WHAT THIS TASK INVOLVES »
Locate and copy each line in the data that contains the word "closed".

DATA BELOW »
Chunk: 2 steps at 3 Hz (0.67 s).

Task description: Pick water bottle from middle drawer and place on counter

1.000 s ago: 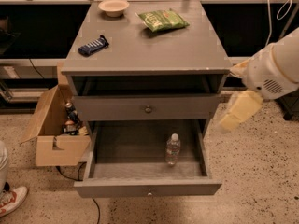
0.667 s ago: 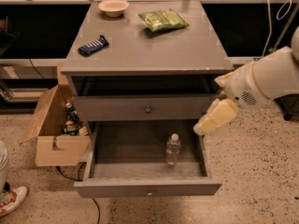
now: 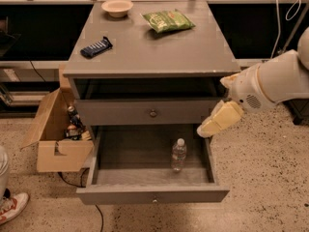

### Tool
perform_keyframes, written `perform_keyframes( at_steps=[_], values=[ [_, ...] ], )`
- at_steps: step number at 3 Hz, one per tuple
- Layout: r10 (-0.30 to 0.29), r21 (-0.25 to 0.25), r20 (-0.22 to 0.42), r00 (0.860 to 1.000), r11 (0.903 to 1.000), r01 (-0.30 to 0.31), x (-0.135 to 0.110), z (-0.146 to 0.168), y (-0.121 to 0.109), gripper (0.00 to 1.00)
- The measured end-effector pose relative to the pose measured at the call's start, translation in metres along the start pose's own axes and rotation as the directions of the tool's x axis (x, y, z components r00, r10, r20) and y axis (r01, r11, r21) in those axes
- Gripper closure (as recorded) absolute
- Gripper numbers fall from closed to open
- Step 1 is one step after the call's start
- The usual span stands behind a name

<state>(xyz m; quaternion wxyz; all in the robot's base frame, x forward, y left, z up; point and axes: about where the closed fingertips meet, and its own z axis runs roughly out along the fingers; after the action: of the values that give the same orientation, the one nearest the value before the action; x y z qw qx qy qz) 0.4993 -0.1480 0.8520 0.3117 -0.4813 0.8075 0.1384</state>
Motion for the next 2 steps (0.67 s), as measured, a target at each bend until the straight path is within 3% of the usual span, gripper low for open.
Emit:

RESULT OF THE TASK »
- Gripper numbers fall from closed to open
<state>(xyz m; quaternion wxyz; all in the robot's base frame, x forward, y left, z up; point and axes: about where the closed fingertips meet, and its own z axis runs roughly out along the fingers; after the action: of the values that give the same orientation, the one nearest the value before the action; x y z qw qx qy qz) 0.4993 -0.1480 0.8520 0.3117 -0.4813 0.8075 0.1384</state>

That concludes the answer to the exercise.